Find how many lines in the material contain "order"; your answer should be that number alone.

Recorded data: Begin

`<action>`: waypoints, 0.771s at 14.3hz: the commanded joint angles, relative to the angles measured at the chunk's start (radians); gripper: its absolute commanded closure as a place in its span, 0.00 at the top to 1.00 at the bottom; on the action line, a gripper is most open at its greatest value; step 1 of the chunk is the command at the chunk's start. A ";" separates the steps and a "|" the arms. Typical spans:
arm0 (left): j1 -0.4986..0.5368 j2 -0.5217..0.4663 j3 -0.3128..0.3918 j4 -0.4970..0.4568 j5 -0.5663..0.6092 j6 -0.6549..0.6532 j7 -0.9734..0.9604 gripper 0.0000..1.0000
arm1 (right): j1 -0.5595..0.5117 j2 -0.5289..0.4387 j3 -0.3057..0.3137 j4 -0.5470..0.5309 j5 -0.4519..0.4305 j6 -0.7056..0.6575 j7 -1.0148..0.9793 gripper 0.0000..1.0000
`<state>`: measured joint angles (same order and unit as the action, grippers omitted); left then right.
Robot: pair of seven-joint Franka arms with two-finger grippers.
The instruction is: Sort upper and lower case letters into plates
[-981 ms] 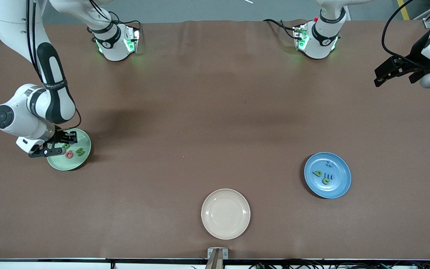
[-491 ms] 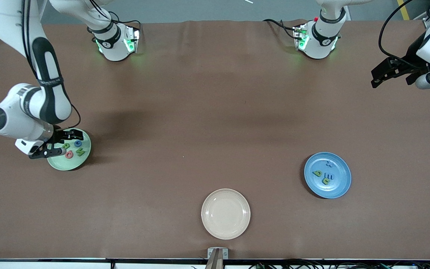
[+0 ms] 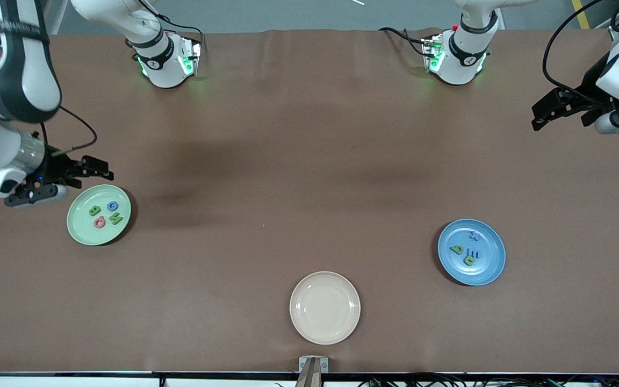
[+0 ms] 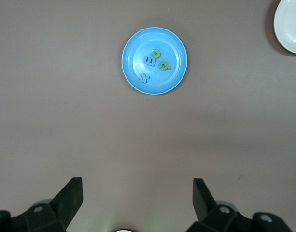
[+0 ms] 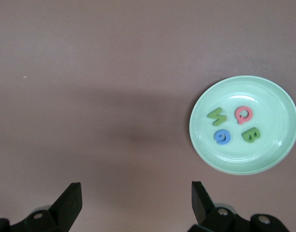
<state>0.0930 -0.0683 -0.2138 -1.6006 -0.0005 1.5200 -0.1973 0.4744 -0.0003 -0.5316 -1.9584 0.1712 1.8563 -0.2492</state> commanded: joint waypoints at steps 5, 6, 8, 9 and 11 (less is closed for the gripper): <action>0.001 0.027 -0.003 0.010 -0.001 0.009 0.012 1.00 | 0.064 -0.038 0.042 0.269 -0.116 -0.238 0.185 1.00; 0.002 0.025 -0.003 0.010 -0.003 0.009 0.012 1.00 | 0.025 -0.035 0.095 0.283 -0.128 -0.235 0.185 1.00; 0.002 0.025 -0.003 0.016 -0.001 0.009 0.012 1.00 | -0.182 -0.030 0.300 0.294 -0.133 -0.221 0.185 1.00; 0.002 0.025 -0.003 0.016 0.001 0.009 0.012 1.00 | -0.304 -0.027 0.415 0.303 -0.136 -0.214 0.185 1.00; 0.002 0.025 -0.001 0.019 0.002 0.011 0.012 1.00 | -0.439 -0.003 0.546 0.334 -0.169 -0.212 0.185 1.00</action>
<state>0.0945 -0.0432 -0.2142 -1.5967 -0.0005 1.5296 -0.1956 0.1740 -0.0361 -0.1116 -1.6719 0.0404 1.6486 -0.0728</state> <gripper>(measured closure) 0.000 0.000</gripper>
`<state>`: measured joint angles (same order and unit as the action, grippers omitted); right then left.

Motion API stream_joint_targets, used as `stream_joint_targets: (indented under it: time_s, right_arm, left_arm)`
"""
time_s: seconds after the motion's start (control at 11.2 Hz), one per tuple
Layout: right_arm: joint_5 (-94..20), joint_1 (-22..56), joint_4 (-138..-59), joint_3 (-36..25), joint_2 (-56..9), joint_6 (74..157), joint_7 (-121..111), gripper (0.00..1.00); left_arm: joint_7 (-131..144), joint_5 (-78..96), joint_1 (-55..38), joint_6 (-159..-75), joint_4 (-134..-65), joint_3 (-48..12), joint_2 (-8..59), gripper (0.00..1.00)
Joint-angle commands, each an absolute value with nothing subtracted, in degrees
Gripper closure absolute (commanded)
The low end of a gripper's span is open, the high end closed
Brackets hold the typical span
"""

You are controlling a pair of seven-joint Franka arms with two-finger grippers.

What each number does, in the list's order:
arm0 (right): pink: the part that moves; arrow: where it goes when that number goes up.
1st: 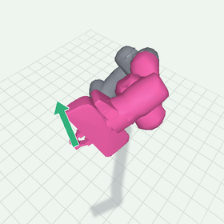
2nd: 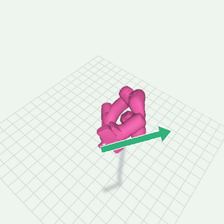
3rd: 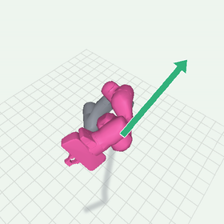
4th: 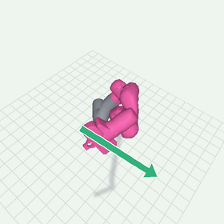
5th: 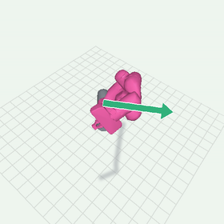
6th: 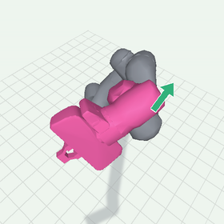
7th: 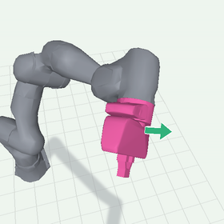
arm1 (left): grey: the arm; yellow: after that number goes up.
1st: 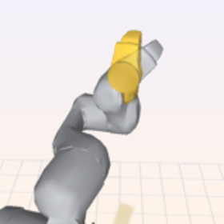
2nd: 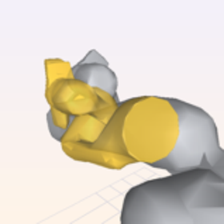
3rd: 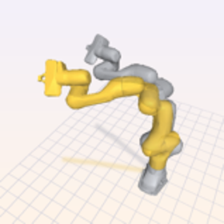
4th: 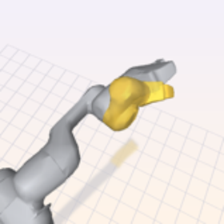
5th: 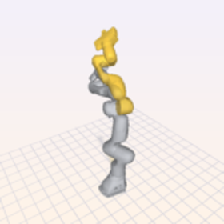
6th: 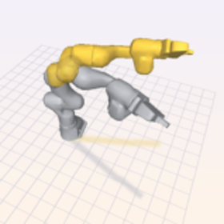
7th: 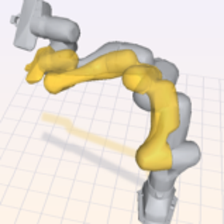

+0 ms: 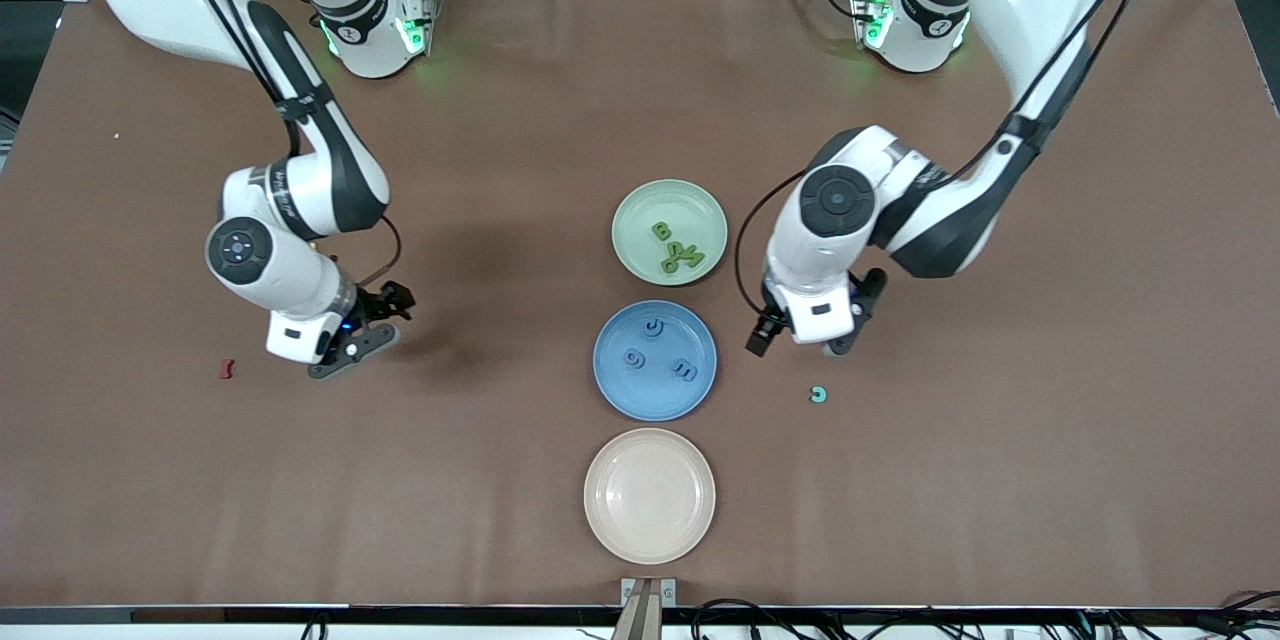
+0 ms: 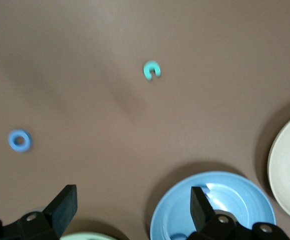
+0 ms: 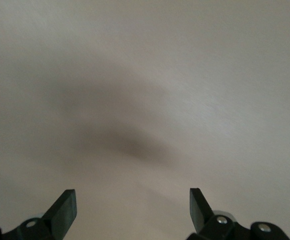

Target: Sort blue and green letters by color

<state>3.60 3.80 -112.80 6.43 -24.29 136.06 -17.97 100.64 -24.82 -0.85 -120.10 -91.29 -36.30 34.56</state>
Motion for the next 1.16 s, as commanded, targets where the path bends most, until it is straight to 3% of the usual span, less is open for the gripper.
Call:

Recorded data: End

> [Answer to the exercise]
3